In October 2002, a New York Times article indicated that, President Bush had made offers to Russia and France that their companies would participate in the Iraqi oil if they voted for the war against Iraq at the U.N. Security Council. After the invasion, the International Monetary Fund made Iraq one of its members charging it with a debt of $120 billion, of which the Iraqi people will never be free; so much for the “liberation” promise of the Bush administration.

 

The Weapons Industry

 

It is very important for the weapons industry that the United States always have foreign enemies to fight because the U.S. government is their biggest customer, and in times of war there is greater demand. This interest is shared by Pentagon leaders, who demand budget increases every year. They can partner with weapons industries since they are not required to report how the money is spent, and there is no public auditory.

 

Seeing big increases in profits for U.S. industries during and after WWII, CEOs of some companies suggested that war is good for the economy. “The biggest gains were in corporate profits, which rose from $6.4 billion in 1940 to $10.8 billion in 1944. But enough went to workers and farmers to make them feel the system was doing well for them,” writes historian Howard Zinn.

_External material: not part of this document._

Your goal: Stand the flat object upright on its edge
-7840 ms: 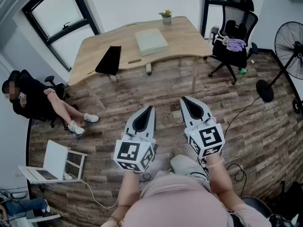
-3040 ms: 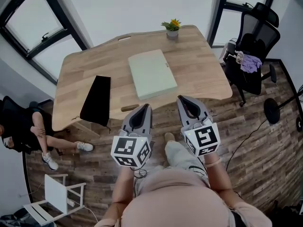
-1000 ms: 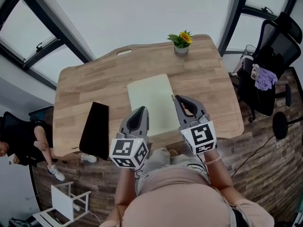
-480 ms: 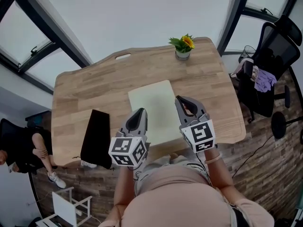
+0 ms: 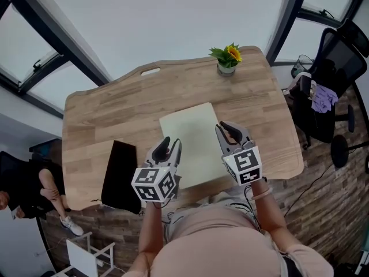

“Charles E. Wilson, the president of General Electric Corporation, was so happy about the wartime that he suggested a continuing alliance between business and the military for ‘a permanent war economy.” (Ibid)

 

However, as the economic globalization progresses, there is not much difference for corporations whether the U.S. remains as the only military super-power or not. They will give their support to any country with political stability, which are willing to give them freedom to operate and relaxed environmental and labor rules.

 

David Cay Johnston, a Pulitzer price winning journalist and writer, in his book “Free Lunch” describes how the U.S. government subsidizes corporations that outsource jobs and even endanger national security. In 1982 some scientists had combined iron and boron with a rare earth metal called neodymium, to make strong, lightweight permanent magnets. It is used to make microphones, computer hard drives, guitars, base-guitar pick ups, loud-speakers, and motor starters. But it is especially relevant because of its use to make the so called smart bombs, says Johnston.

 

General Motors (GM) had created a division to manufacture these magnets. GM made 80% of the kind of magnets used in smart bombs until 1995, when it decided to sell the division to a consortium of three firms lead by the sextant group. Because the deal was for only $75 million, the news media had paid little attention to it. (Johnston, 2008)

 

What made this business transaction relevant for national security is that two of the three-firm consortium who bought the magnet industry were Chinese and partly owned by the Chinese government. China had allowed GM access to the car markets in China mainly because of its interest in high tech industry with military applications. President Clinton had approved the transaction because he wanted to make China a member of the WTO, with one condition, the industry and the technology had to be kept in the United States. (Ibid)

 

Chinese firms continued to buy other magnet factories in the U.S., “including GA powders, an Idaho firm that used tax payer money to develop powerful magnets. Once the new buyers had a monopoly on the production of these magnets in the United States, they began shutting down facilities and moving manufacturing to China.” In 2003 the last and original magnet factory had closed, and the U.S. became dependent on China for those magnets for industrial and military purposes. The U.S. cannot just start production of these magnets again at any time, because the technology is gone, and the only mines of neodymium known are in China (Ibid).

 

According to Johnston, a senator of Indiana had written to President Bush in 2002 expressing his concern about the magnet factory being moved to China, which, he had said does not improve national security. Mr. Bush had not answered the question, but only replied that all the necessary steps had been taken to make sure that the American people are not in danger.

 

The importance of the deal became clear when the Chinese destroyed one of their own satellites in 2007. In the event of a war with the United States, China has the capability of destroying American satellites that provide intelligence information.

 

The magazine Businessweek from October, 2008, published an article entitled “Dangerous Fakes.” It said, “The American military faces a growing threat of potential failure—and even foreign espionage—because of counterfeit computer components used in warplanes, ships, and communications networks.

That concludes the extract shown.